■ MATERIAL PROVIDED:
★ ★ ★

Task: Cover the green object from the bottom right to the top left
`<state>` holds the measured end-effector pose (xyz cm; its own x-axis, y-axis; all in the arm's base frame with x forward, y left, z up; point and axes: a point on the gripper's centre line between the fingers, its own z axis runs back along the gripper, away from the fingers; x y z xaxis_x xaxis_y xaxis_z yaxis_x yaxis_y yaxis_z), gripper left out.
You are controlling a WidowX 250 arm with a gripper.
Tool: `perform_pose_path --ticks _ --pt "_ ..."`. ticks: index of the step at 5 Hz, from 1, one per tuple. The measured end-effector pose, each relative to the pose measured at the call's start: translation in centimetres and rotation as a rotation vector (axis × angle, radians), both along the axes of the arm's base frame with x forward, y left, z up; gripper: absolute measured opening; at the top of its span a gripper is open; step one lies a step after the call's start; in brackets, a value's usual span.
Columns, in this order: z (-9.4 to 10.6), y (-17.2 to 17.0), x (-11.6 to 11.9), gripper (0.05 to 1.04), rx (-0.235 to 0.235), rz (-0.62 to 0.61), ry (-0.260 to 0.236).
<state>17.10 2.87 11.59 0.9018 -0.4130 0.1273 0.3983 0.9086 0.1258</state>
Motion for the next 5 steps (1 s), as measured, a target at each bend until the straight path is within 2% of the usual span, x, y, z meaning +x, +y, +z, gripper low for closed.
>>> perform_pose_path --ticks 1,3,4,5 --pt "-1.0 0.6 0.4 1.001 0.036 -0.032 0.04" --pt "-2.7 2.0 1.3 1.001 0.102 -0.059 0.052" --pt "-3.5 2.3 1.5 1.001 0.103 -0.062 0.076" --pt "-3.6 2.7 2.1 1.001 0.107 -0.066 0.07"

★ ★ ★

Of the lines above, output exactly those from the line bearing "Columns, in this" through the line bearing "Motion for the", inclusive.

Columns, in this order: z (-9.4 to 10.6), y (-17.2 to 17.0), x (-11.6 to 11.9), gripper (0.05 to 1.04), rx (-0.235 to 0.235), rz (-0.62 to 0.61), ry (-0.260 to 0.236).
<state>17.10 2.87 11.59 0.9018 -0.4130 0.1273 0.3983 0.9086 0.1258</state>
Motion for the next 5 steps (1 s), as measured, a target at each bend until the straight path is within 2% of the usual span, x, y, z meaning +x, +y, +z, gripper low for closed.

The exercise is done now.